_Exercise brief:_
Go over the entries below line by line, copying each one that contains the word "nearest".

....................

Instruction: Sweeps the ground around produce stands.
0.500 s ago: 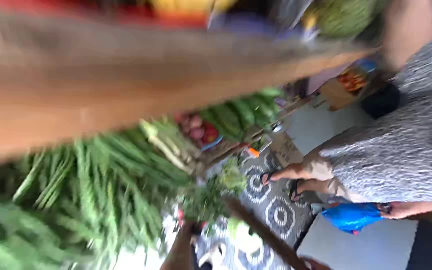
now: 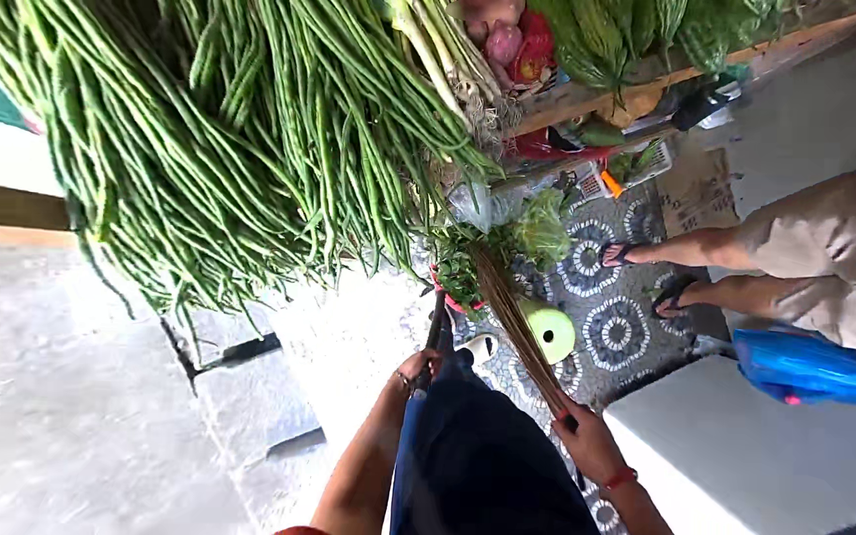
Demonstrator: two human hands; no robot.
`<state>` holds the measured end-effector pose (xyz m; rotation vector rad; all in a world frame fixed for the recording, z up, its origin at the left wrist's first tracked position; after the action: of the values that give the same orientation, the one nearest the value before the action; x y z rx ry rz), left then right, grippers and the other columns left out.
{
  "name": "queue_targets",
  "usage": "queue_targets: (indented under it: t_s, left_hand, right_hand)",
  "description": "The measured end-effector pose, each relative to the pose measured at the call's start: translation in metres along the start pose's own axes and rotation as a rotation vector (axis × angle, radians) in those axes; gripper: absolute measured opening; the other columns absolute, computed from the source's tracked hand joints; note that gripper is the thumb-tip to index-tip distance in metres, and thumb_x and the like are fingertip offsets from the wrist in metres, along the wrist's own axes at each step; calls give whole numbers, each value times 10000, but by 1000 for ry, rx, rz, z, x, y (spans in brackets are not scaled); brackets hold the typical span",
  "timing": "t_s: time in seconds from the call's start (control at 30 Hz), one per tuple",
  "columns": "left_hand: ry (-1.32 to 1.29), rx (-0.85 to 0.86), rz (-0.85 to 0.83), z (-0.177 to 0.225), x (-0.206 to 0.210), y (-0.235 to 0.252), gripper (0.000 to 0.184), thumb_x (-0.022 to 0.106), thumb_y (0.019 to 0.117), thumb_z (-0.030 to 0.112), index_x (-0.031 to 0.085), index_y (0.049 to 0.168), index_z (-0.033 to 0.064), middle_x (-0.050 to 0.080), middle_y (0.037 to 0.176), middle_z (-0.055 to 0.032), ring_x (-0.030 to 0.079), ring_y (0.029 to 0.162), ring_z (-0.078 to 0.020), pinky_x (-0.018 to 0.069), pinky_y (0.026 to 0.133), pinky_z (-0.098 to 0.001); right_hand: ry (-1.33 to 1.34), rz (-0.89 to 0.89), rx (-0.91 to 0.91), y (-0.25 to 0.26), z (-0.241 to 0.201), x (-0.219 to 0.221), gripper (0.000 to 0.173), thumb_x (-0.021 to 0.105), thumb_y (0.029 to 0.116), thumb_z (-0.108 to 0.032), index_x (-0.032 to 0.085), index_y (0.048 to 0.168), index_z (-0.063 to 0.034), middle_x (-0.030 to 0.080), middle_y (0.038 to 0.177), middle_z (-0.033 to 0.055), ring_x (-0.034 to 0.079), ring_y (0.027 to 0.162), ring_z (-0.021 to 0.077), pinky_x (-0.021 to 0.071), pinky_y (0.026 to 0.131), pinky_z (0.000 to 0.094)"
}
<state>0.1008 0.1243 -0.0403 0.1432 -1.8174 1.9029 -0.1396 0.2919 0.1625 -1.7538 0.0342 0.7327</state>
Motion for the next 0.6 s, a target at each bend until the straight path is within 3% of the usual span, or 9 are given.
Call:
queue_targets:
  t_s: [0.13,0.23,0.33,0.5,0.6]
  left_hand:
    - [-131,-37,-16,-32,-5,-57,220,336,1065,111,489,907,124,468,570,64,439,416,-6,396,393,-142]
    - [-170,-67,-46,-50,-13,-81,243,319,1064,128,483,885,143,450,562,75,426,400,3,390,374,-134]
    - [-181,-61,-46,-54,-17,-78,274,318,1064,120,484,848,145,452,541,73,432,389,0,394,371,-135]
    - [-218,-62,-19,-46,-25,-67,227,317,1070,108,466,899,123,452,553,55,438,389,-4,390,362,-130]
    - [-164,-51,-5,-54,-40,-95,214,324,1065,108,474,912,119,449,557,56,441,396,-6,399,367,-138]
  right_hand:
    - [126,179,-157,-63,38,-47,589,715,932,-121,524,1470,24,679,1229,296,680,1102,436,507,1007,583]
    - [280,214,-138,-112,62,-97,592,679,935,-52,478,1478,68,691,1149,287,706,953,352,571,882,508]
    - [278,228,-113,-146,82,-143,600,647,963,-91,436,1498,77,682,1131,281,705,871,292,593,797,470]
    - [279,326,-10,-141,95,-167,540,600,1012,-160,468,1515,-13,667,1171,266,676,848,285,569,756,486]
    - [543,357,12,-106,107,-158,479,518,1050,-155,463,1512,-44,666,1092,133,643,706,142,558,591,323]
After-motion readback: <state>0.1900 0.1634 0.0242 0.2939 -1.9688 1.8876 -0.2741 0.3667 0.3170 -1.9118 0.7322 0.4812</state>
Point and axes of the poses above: each hand's wrist, its own y-axis towards the middle knuckle, its own x-axis out of the palm, z = x × y, the point moved 6 cm from there along y, towards the middle knuckle
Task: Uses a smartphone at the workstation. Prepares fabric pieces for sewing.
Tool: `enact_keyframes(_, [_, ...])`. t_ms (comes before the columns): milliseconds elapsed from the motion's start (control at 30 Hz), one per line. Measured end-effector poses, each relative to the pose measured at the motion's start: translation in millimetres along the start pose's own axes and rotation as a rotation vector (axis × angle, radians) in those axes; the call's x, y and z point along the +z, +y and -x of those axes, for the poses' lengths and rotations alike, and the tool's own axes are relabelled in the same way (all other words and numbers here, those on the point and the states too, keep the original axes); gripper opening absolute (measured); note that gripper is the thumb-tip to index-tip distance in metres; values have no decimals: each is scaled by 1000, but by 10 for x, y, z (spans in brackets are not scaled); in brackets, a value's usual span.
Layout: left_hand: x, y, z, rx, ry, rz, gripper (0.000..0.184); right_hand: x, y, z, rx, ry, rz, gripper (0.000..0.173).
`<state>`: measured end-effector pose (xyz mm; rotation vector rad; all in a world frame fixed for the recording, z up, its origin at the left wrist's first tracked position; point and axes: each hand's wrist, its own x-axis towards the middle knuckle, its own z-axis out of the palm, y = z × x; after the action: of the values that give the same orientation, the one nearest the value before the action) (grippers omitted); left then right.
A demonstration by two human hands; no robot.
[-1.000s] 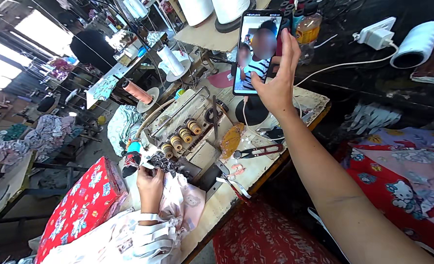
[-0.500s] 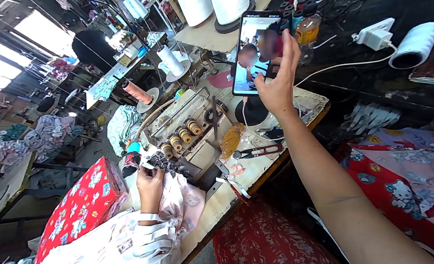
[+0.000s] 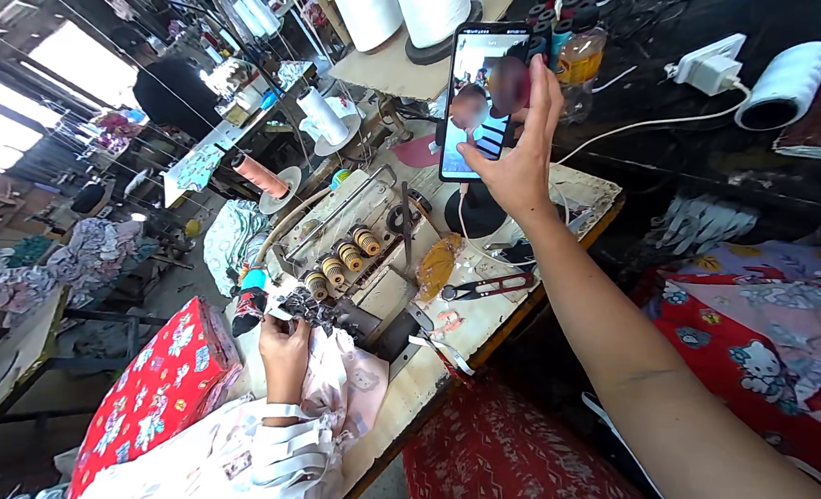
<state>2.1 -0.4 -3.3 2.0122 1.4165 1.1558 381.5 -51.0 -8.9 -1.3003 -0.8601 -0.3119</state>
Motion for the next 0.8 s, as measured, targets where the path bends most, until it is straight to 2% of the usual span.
enact_keyframes(800, [-7, -2, 2, -13, -8, -22, 48, -53, 15, 25, 65, -31, -25, 82])
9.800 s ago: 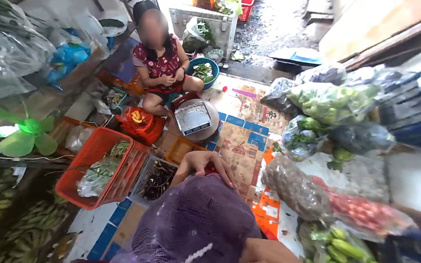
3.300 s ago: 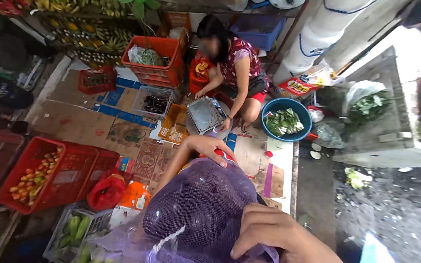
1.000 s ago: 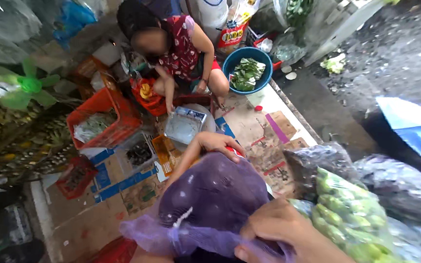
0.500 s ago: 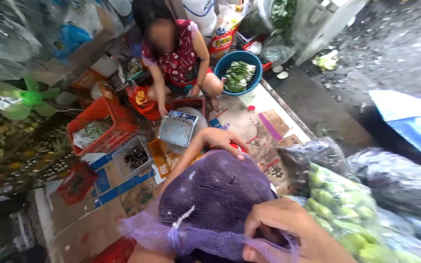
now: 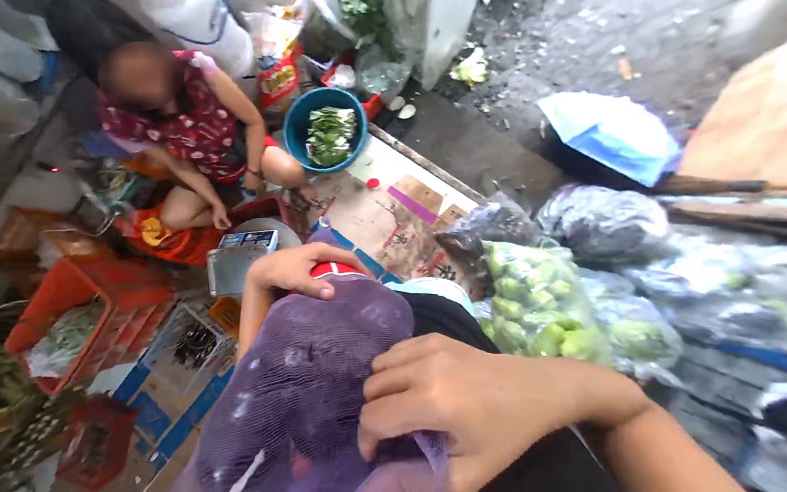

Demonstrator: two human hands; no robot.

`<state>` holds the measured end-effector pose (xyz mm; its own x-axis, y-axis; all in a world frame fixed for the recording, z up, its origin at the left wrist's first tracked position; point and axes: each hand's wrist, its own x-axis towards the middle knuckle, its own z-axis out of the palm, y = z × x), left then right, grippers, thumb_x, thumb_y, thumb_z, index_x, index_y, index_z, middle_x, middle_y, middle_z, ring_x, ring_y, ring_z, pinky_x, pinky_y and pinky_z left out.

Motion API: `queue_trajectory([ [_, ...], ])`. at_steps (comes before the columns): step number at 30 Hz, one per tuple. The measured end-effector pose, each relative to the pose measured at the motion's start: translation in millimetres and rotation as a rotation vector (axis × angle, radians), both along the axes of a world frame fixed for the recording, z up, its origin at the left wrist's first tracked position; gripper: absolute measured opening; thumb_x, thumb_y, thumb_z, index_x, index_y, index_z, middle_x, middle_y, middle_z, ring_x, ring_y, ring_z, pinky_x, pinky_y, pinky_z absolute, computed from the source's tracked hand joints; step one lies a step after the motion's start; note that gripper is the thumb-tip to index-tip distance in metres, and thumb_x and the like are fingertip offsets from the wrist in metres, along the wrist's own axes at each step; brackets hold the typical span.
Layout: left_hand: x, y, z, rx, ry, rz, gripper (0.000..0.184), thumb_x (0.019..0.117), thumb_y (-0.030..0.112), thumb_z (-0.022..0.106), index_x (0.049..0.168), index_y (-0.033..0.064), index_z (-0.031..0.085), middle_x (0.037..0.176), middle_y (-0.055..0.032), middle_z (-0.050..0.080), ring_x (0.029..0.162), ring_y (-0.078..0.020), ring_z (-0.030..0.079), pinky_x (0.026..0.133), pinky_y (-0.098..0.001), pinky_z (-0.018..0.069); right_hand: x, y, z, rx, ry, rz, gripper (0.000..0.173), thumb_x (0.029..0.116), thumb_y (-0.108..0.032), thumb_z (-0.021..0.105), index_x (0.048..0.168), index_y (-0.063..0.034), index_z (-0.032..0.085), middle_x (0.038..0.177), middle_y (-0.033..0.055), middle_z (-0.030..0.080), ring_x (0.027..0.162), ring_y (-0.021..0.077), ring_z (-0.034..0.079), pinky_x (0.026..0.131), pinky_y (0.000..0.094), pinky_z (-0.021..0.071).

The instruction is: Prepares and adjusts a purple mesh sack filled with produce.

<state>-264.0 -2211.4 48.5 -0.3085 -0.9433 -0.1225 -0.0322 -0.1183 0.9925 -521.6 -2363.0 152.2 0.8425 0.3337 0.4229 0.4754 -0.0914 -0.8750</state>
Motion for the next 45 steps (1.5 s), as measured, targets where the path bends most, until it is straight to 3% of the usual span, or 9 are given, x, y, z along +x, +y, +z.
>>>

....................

_Solution to this exercise:_
`<state>` holds the measured end-effector pose (xyz m; rotation vector rad; all in a world frame fixed for the recording, z up, its origin at the left wrist's first tracked position; after the action: of the values that give the same orientation, the one nearest the value before the action; x y z rx ry rz), left then right, grippers and the other columns left out.
`<state>`: measured end-effector pose (xyz mm; rotation vector rad; all in a world frame fixed for the recording, z up, its origin at the left wrist's first tracked position; point and axes: each hand's wrist, its own x-axis towards the middle knuckle, its own z-axis out of the palm, y = z × x; after the action: of the values that give the same orientation, the one nearest the value before the action) (grippers omitted); left then right.

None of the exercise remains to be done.